**Problem description**
All of the data must be returned word for word.

**Data block**
* * *

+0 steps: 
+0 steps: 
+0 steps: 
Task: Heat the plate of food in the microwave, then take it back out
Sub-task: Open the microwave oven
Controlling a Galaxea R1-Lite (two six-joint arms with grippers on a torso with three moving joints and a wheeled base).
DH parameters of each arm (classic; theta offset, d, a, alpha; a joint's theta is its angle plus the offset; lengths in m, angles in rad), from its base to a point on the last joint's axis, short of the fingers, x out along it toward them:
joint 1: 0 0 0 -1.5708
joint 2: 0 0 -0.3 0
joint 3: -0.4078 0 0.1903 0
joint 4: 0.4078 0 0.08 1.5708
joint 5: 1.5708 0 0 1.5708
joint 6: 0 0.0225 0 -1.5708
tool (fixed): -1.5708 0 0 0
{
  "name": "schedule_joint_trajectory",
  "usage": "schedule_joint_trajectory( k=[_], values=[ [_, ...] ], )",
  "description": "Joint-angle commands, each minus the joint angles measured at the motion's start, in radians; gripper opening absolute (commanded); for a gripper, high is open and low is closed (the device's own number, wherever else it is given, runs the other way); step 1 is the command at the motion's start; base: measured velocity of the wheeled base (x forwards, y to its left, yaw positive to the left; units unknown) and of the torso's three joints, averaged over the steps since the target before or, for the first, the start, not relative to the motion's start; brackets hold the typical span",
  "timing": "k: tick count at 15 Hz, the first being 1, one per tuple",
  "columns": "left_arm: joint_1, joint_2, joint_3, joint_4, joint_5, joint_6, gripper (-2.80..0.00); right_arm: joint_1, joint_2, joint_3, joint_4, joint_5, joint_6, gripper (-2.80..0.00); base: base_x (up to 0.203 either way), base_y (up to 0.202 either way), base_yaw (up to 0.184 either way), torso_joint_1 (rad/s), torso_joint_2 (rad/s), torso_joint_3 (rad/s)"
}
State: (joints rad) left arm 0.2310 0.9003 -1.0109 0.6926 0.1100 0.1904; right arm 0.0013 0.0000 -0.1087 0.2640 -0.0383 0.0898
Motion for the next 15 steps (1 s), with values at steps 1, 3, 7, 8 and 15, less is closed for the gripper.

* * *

**Answer to the problem**
+0 steps: 
+0 steps: 
+0 steps: 
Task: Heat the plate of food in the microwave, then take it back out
Sub-task: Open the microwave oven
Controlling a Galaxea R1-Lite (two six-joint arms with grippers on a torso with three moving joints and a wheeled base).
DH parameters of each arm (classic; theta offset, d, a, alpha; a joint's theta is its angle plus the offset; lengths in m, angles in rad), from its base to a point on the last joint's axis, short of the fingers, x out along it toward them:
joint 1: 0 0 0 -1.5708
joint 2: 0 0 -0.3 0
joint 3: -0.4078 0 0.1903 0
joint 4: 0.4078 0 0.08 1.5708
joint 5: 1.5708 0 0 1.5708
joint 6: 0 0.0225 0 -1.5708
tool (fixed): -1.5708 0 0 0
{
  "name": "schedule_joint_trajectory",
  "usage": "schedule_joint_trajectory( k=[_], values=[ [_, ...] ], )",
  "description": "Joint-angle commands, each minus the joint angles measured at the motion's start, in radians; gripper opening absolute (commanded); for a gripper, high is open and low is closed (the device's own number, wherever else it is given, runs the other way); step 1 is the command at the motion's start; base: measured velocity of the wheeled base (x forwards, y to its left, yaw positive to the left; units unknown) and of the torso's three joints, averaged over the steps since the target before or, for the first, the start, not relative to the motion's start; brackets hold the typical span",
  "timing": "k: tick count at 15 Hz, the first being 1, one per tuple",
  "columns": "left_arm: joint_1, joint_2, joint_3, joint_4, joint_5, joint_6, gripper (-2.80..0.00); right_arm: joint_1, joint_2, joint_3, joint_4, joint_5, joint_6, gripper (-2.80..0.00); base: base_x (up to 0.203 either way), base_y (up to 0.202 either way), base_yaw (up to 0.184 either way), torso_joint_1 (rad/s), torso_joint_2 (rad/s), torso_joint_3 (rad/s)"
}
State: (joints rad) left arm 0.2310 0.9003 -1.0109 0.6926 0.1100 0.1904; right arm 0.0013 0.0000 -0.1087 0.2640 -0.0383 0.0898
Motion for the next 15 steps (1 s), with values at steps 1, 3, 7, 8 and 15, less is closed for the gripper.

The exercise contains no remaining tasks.